*Required work:*
Each line of the material below should be retyped precisely as it appears.

*Information supplied:*
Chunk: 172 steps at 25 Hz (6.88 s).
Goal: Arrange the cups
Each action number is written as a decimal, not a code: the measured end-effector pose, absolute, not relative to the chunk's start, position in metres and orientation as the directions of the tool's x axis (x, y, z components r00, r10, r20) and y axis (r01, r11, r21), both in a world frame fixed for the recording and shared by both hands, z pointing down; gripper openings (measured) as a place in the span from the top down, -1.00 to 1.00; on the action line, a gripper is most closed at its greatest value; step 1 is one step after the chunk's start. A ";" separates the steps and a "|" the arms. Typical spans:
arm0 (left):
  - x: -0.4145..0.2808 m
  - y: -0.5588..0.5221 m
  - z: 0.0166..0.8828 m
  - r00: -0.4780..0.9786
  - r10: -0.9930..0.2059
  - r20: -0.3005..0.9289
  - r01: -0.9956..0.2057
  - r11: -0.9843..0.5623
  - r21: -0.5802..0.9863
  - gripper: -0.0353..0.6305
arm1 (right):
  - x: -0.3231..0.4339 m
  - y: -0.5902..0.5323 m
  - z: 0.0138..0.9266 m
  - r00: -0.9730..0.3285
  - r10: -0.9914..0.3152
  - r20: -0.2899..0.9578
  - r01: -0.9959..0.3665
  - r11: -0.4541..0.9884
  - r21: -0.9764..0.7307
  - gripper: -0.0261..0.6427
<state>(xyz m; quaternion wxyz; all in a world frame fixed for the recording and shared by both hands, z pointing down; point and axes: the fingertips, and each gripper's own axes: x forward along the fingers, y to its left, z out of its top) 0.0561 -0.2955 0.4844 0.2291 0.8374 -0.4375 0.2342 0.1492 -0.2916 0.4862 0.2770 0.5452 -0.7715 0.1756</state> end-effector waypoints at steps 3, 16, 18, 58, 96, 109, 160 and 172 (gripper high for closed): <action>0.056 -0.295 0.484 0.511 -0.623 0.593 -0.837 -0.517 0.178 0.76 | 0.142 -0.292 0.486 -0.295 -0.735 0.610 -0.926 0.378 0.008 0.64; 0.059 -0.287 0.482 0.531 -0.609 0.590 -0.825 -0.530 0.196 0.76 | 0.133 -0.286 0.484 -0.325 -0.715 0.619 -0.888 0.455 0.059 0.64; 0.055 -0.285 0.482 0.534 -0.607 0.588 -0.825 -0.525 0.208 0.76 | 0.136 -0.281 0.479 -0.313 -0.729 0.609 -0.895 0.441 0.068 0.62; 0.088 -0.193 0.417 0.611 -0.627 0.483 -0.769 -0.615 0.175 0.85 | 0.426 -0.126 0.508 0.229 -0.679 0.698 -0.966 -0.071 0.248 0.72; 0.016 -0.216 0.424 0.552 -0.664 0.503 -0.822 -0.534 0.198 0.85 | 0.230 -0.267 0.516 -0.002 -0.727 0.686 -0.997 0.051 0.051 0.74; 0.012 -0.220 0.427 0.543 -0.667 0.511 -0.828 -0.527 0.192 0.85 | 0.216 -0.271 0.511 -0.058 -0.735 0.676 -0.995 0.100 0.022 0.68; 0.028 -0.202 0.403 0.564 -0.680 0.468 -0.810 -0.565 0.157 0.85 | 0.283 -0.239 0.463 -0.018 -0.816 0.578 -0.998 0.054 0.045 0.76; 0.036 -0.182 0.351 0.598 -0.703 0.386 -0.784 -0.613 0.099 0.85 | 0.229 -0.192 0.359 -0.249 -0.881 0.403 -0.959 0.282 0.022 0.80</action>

*Result for this exercise:*
Chunk: 172 steps at 25 Hz (6.88 s).
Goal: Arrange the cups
Each action number is written as a decimal, not a code: the measured end-effector pose, absolute, not relative to the chunk's start, position in metres and orientation as the directions of the tool's x axis (x, y, z components r00, r10, r20) and y axis (r01, r11, r21), both in a world frame fixed for the recording and shared by both hands, z pointing down; gripper openings (measured) as a place in the span from the top down, -1.00 to 1.00; on the action line, a gripper is most closed at its greatest value; step 1 is one step after the chunk's start. A ";" separates the steps and a "|" the arms. Typical spans:
arm0 (left):
  - x: -0.4145..0.2808 m
  - y: -0.5588..0.5221 m
  - z: 0.0166..0.8828 m
  - r00: -0.4780..0.9786
  - r10: -0.9930..0.2059
  - r20: -0.3005..0.9289
  - r01: -0.9956..0.2057
  - r11: -0.9843..0.5623
  - r21: -0.5802..0.9863
  - gripper: -0.0353..0.6305
arm1 (right):
  - x: -0.3231..0.4339 m
  - y: -0.5902..0.5323 m
  - z: 0.0138..0.9266 m
  - r00: -0.9730..0.3285
  - r10: -0.9914..0.3152
  - r20: -0.2899..0.9578
  - r01: -0.9959..0.3665
  - r11: -0.4541..0.9884
  - r21: -0.9764..0.7307
  - gripper: -0.0261..0.6427
<state>(xyz m; quaternion wxyz; all in a world frame fixed for the recording and shared by both hands, z pointing down; point and axes: the fingertips, and each gripper's own axes: x forward along the fingers, y to its left, z out of its top) 0.0561 -0.2955 0.4844 0.2291 0.8374 -0.4375 0.2342 0.1492 -0.2916 0.4862 0.2770 0.5452 -0.7715 0.1756</state> end-effector waypoints at steps 3, 16, 18, 58, 96, 109, 160 and 172 (gripper high for closed): <action>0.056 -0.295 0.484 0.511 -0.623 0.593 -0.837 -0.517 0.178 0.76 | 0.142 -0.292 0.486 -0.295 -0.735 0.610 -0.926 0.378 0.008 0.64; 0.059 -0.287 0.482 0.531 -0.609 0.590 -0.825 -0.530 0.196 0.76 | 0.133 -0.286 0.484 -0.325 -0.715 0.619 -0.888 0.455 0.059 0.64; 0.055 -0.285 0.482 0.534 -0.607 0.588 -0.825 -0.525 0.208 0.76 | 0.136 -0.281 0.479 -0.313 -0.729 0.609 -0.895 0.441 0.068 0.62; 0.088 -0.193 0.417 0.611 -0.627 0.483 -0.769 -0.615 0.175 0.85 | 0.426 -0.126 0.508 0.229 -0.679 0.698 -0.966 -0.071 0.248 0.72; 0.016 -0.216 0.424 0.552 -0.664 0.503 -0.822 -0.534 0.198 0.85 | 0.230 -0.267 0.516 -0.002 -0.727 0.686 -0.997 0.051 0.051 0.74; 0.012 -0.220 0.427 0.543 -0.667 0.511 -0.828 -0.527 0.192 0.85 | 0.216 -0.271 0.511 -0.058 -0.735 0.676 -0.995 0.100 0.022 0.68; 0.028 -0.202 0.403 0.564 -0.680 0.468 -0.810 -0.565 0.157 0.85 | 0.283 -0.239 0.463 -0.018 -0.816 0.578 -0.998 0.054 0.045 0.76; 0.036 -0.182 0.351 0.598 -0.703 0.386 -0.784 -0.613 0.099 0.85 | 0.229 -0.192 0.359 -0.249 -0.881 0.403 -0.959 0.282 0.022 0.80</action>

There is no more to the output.